DeSIQ: Towards an Unbiased, Challenging Benchmark for Social
Intelligence Understanding
- URL: http://arxiv.org/abs/2310.18359v1
- Date: Tue, 24 Oct 2023 06:21:34 GMT
- Title: DeSIQ: Towards an Unbiased, Challenging Benchmark for Social
Intelligence Understanding
- Authors: Xiao-Yu Guo and Yuan-Fang Li and Gholamreza Haffari
- Abstract summary: We study the soundness of Social-IQ, a dataset of multiple-choice questions on videos of complex social interactions.
Our analysis reveals that Social-IQ contains substantial biases, which can be exploited by a moderately strong language model.
We introduce DeSIQ, a new challenging dataset, constructed by applying simple perturbations to Social-IQ.

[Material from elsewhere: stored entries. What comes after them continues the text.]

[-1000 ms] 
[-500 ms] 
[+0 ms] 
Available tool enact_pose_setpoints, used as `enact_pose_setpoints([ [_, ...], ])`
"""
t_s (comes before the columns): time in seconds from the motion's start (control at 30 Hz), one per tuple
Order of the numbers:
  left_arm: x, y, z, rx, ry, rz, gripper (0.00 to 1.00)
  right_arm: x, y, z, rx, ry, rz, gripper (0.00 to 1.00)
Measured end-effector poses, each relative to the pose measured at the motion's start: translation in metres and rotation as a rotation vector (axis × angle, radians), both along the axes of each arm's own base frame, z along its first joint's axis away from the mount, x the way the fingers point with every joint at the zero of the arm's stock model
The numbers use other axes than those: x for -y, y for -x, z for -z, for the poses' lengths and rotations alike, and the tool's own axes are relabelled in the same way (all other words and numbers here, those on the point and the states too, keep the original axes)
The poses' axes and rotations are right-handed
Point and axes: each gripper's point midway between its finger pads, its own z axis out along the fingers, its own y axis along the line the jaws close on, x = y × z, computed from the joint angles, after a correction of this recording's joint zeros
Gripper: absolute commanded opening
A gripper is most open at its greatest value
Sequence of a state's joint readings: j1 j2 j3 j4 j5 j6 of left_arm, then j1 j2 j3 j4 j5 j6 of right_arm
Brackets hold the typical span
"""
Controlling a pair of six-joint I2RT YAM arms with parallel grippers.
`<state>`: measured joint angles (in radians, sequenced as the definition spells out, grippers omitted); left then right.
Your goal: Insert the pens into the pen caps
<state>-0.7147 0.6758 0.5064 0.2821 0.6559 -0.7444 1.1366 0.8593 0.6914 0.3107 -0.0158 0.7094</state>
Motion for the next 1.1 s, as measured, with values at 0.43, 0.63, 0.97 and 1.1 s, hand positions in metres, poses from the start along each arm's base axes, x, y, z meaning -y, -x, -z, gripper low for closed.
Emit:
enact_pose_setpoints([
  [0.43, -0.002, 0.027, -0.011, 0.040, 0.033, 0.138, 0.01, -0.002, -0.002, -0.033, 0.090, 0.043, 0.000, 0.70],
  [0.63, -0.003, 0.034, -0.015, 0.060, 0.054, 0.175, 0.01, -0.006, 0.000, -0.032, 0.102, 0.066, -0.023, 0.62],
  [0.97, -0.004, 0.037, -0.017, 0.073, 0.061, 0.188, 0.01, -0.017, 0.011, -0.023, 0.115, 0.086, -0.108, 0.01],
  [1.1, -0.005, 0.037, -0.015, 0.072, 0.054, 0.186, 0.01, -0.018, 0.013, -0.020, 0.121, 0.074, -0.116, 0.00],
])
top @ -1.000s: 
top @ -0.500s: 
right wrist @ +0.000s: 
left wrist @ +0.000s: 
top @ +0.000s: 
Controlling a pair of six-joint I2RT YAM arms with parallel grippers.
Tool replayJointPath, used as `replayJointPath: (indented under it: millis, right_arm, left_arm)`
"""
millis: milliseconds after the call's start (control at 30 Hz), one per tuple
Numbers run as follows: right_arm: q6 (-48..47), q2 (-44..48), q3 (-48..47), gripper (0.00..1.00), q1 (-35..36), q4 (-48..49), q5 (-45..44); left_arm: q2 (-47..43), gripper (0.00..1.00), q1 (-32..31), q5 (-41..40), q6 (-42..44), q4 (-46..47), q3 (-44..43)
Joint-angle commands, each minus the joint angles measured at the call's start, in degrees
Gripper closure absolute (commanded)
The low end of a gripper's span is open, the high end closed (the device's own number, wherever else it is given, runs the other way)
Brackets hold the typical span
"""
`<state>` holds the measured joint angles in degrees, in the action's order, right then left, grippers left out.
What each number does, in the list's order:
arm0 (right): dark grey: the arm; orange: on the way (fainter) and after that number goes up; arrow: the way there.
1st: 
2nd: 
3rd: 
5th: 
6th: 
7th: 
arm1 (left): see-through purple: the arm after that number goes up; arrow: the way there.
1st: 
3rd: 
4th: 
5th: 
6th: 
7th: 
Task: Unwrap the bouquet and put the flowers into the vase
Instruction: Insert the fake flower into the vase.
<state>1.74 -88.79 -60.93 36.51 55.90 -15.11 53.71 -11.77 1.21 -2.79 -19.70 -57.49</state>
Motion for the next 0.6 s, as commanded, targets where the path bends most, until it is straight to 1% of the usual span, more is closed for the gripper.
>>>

- Score: 60.84356161106069
- License: http://creativecommons.org/licenses/by/4.0/
- Abstract: Social intelligence is essential for understanding and reasoning about human
expressions, intents and interactions. One representative benchmark for its
study is Social Intelligence Queries (Social-IQ), a dataset of multiple-choice
questions on videos of complex social interactions. We define a comprehensive
methodology to study the soundness of Social-IQ, as the soundness of such
benchmark datasets is crucial to the investigation of the underlying research
problem. Our analysis reveals that Social-IQ contains substantial biases, which
can be exploited by a moderately strong language model to learn spurious
correlations to achieve perfect performance without being given the context or
even the question. We introduce DeSIQ, a new challenging dataset, constructed
by applying simple perturbations to Social-IQ. Our empirical analysis shows
DeSIQ significantly reduces the biases in the original Social-IQ dataset.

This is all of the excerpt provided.